Aim of the exercise
In the records that follow, find each line containing "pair" and copy it.

Extracted data entries
== Segment start ==
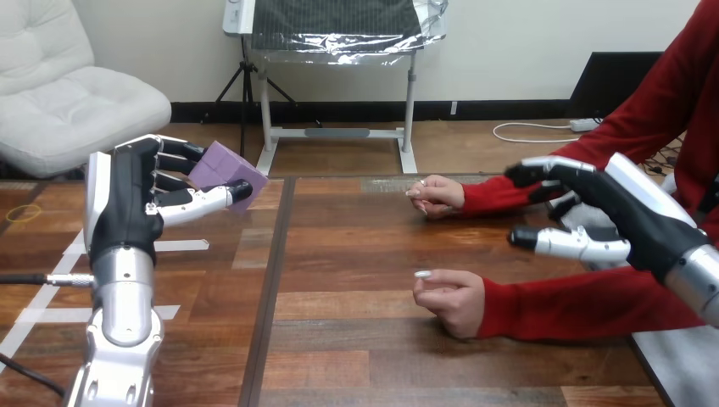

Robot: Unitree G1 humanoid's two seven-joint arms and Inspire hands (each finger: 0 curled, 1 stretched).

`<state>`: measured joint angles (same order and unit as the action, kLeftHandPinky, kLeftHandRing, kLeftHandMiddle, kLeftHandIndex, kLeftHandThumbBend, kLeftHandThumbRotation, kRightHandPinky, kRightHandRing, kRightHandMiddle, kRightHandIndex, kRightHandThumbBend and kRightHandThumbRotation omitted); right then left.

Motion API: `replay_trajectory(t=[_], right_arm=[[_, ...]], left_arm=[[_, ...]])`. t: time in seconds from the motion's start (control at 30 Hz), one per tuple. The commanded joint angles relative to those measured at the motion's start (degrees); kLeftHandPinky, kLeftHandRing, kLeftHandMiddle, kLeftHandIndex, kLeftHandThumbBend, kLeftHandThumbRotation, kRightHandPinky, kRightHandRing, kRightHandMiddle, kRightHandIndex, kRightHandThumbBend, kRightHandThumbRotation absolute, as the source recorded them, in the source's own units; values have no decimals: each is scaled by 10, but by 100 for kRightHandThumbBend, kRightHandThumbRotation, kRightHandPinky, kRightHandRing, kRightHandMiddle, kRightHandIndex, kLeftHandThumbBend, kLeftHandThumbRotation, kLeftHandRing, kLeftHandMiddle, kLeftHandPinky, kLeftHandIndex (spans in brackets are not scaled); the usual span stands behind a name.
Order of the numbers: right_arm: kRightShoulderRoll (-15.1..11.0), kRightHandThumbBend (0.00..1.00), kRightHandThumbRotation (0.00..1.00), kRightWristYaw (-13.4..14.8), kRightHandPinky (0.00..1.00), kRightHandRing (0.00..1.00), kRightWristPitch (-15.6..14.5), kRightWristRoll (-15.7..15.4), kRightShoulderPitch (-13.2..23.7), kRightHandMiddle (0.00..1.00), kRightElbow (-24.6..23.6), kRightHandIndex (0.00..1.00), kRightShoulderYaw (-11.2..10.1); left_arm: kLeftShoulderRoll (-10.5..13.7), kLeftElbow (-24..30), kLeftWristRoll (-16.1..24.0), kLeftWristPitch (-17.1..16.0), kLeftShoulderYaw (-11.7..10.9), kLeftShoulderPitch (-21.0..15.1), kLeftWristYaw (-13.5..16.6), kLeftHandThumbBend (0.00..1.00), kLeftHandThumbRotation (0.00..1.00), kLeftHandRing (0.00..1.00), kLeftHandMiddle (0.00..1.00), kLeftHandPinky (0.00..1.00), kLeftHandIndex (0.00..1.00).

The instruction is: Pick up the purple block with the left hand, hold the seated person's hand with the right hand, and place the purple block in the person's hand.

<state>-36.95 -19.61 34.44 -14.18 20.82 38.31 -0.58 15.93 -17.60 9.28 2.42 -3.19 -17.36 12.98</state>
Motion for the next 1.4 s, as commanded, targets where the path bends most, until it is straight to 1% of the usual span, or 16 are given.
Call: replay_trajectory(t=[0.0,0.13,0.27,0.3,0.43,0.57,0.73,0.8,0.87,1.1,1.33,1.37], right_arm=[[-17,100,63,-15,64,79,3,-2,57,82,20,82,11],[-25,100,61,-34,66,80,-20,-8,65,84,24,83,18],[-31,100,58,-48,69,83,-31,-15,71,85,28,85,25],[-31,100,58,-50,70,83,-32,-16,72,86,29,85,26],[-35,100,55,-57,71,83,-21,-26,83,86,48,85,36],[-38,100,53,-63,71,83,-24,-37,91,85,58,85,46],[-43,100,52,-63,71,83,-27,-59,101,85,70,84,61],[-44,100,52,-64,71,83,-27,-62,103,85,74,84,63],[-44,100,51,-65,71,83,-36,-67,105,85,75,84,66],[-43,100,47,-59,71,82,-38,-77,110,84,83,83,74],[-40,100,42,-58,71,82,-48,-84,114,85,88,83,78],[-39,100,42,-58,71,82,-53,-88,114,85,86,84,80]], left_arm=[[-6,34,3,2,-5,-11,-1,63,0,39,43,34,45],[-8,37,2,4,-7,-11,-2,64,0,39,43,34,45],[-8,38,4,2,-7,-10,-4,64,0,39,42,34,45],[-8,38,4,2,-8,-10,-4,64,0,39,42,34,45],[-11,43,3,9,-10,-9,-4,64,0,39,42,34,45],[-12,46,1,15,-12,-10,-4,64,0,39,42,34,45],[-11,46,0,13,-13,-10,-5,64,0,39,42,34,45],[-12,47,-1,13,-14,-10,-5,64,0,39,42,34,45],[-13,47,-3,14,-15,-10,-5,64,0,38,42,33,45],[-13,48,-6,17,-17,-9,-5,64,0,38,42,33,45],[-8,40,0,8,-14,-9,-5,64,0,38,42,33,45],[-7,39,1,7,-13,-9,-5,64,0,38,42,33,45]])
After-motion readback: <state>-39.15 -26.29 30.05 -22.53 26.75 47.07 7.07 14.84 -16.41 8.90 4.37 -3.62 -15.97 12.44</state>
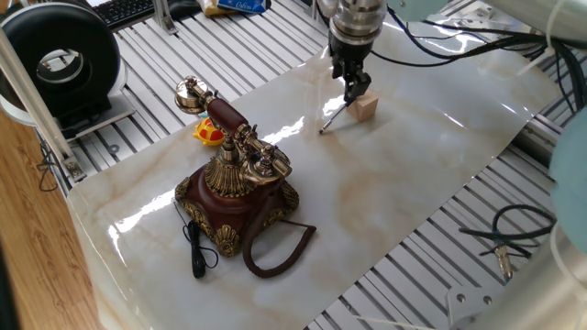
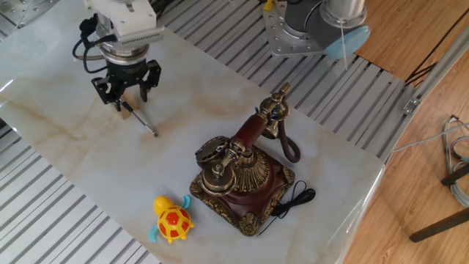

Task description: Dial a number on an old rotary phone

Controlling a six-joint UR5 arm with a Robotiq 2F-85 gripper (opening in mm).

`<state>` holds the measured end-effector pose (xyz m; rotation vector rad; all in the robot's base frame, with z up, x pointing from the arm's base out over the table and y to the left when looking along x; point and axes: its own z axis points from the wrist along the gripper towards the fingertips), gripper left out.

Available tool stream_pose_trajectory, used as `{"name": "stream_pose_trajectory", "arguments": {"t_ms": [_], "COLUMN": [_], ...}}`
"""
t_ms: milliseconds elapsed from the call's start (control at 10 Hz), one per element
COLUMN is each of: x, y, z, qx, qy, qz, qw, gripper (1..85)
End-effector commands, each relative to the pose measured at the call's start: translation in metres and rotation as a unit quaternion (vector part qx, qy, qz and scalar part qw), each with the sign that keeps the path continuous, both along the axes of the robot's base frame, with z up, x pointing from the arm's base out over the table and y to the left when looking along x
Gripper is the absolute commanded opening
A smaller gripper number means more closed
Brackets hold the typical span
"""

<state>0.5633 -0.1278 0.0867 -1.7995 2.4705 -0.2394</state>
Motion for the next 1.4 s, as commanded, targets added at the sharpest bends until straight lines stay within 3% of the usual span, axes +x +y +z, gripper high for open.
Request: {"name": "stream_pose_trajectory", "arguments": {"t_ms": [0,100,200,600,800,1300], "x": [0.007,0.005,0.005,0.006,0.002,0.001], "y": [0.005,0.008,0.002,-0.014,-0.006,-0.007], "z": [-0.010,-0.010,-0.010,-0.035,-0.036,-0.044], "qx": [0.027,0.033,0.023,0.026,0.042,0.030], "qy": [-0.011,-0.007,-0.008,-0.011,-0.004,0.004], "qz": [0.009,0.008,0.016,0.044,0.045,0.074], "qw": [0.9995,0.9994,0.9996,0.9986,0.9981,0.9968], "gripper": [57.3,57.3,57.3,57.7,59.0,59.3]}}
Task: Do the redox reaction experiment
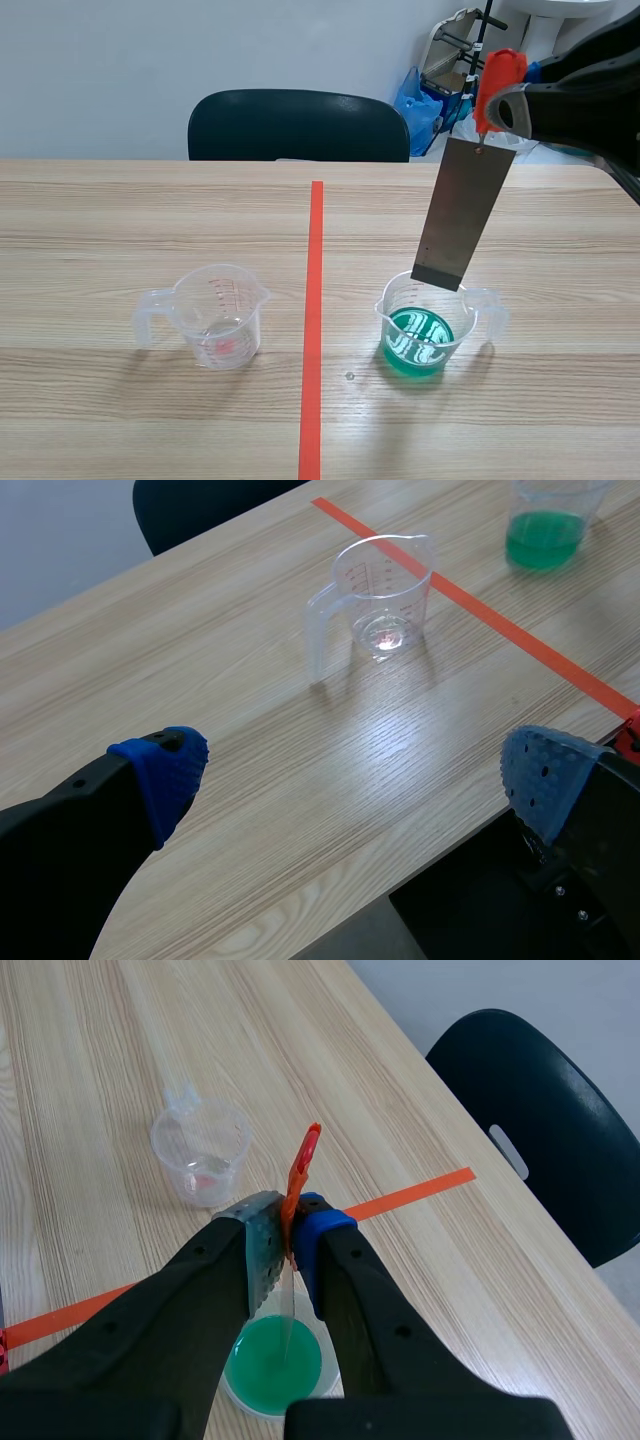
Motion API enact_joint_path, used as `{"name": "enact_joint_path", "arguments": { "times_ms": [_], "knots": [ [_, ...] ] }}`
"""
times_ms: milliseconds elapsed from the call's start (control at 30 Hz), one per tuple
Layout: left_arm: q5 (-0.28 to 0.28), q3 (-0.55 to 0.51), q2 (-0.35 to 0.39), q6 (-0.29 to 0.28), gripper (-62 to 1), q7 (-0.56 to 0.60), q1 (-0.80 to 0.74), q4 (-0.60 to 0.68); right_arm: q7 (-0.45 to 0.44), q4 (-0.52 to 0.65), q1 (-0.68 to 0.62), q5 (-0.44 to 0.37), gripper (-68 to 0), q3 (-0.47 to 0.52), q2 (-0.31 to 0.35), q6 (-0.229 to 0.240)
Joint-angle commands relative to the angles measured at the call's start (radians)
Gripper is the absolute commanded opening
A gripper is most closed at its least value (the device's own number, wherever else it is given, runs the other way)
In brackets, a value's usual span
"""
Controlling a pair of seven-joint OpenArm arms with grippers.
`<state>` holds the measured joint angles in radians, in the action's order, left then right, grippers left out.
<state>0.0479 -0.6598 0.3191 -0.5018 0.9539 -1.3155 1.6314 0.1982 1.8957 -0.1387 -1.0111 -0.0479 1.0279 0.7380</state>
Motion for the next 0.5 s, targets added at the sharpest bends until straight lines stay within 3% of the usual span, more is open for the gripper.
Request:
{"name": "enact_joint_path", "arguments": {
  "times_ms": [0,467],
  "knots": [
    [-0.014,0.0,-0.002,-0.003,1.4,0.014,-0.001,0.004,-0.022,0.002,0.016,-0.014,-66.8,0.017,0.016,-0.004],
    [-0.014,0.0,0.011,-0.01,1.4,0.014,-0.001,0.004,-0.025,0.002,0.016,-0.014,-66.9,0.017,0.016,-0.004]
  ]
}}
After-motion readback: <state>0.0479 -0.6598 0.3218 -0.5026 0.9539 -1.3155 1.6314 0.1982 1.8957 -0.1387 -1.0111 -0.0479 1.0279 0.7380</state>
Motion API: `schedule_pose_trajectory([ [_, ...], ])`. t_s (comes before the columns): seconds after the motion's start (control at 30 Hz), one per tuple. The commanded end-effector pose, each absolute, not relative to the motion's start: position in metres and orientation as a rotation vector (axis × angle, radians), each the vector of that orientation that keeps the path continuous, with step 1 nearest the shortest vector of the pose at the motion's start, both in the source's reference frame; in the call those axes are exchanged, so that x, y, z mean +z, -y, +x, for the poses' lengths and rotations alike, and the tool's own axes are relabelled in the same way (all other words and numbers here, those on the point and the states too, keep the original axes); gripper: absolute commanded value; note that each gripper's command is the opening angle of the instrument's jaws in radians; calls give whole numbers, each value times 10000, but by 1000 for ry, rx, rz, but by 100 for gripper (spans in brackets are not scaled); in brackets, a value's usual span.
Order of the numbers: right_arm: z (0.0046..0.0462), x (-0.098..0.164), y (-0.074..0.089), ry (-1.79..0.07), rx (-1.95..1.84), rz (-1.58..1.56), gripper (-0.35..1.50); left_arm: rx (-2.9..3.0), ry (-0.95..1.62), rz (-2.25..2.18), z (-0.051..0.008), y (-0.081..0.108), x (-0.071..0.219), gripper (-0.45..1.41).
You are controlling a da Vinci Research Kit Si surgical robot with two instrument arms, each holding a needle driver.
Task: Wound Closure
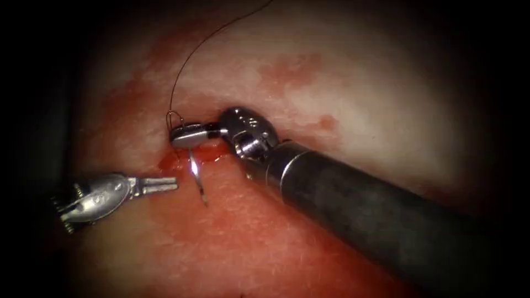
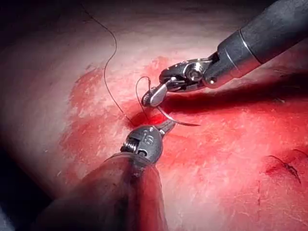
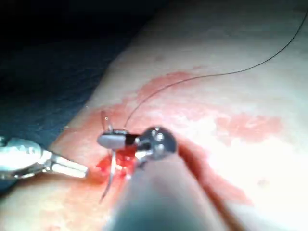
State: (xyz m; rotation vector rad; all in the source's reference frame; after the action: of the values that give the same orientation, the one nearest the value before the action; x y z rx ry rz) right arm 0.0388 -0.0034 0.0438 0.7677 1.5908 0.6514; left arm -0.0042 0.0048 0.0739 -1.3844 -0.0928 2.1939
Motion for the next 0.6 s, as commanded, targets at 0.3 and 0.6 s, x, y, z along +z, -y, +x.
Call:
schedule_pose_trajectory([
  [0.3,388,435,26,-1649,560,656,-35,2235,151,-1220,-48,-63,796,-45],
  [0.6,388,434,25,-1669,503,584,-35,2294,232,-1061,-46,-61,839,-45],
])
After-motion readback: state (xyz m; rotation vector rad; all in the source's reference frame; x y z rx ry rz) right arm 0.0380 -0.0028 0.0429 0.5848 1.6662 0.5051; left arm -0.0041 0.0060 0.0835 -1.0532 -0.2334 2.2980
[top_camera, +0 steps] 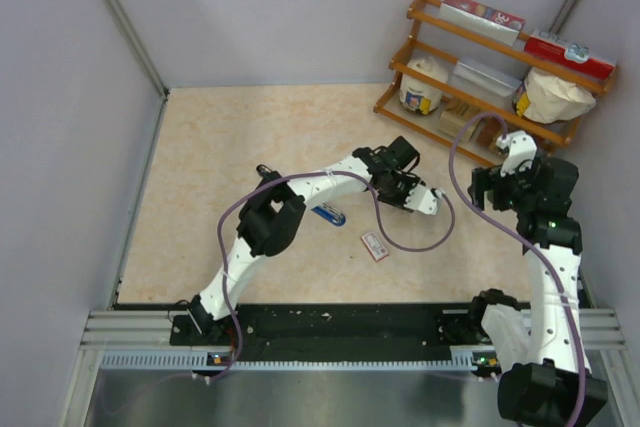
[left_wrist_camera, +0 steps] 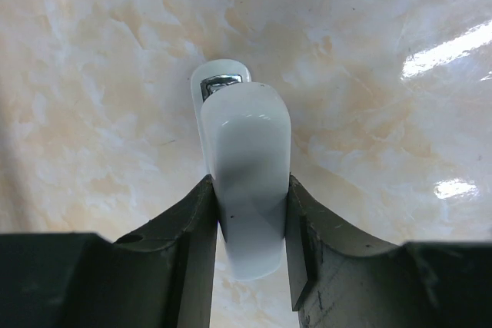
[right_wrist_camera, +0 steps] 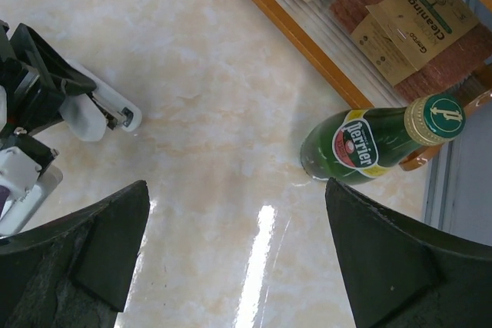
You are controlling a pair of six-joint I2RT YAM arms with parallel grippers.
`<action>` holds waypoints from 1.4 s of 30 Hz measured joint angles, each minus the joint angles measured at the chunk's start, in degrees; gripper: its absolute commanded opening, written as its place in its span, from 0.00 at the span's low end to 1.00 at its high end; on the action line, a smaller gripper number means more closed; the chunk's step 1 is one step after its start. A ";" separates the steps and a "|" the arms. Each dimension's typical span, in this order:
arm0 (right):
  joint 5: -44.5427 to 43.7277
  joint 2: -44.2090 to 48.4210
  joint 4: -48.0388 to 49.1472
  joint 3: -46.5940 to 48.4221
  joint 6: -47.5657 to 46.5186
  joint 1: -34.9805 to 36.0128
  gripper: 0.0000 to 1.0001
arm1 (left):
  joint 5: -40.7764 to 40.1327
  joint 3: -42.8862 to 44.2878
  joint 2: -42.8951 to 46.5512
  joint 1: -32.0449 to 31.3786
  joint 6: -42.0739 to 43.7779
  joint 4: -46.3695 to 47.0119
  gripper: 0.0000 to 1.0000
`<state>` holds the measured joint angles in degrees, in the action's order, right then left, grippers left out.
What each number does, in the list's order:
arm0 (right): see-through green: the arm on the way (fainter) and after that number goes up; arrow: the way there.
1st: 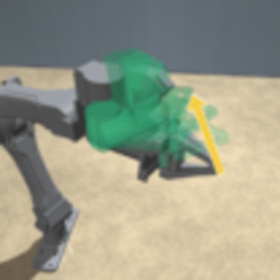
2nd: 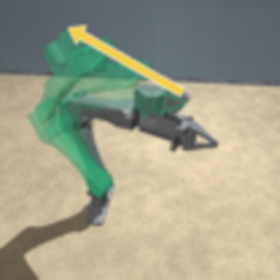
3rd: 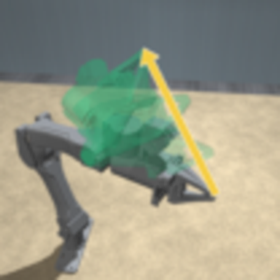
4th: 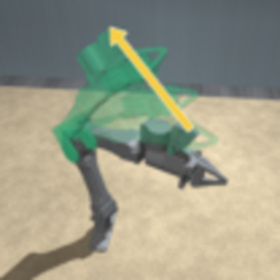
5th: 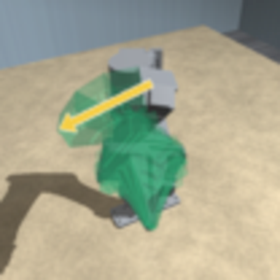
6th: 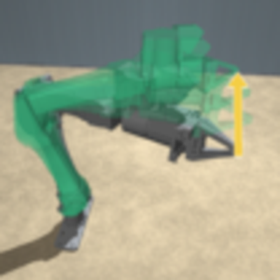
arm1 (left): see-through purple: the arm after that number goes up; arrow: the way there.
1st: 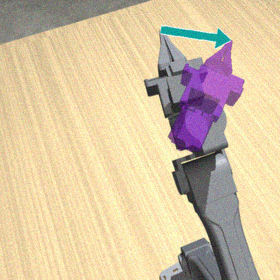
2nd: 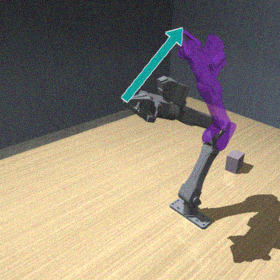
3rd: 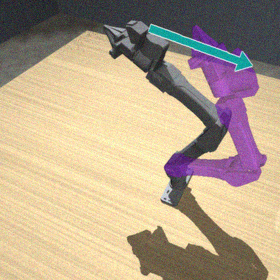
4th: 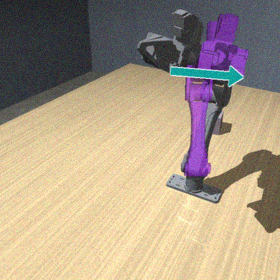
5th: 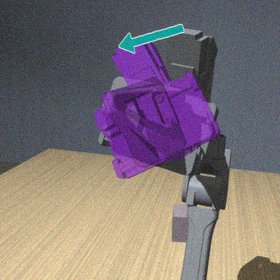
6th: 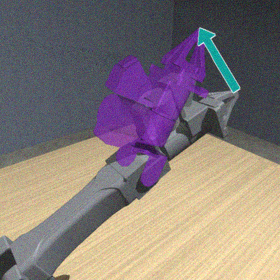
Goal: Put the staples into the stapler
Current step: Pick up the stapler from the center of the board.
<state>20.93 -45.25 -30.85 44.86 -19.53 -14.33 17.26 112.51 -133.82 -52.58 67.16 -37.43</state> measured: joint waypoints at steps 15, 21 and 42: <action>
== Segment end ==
Task answer
Controlling a pair of seven-joint OpenArm arms with grippers.
You are controlling a pair of six-joint I2RT YAM arms with parallel grippers.

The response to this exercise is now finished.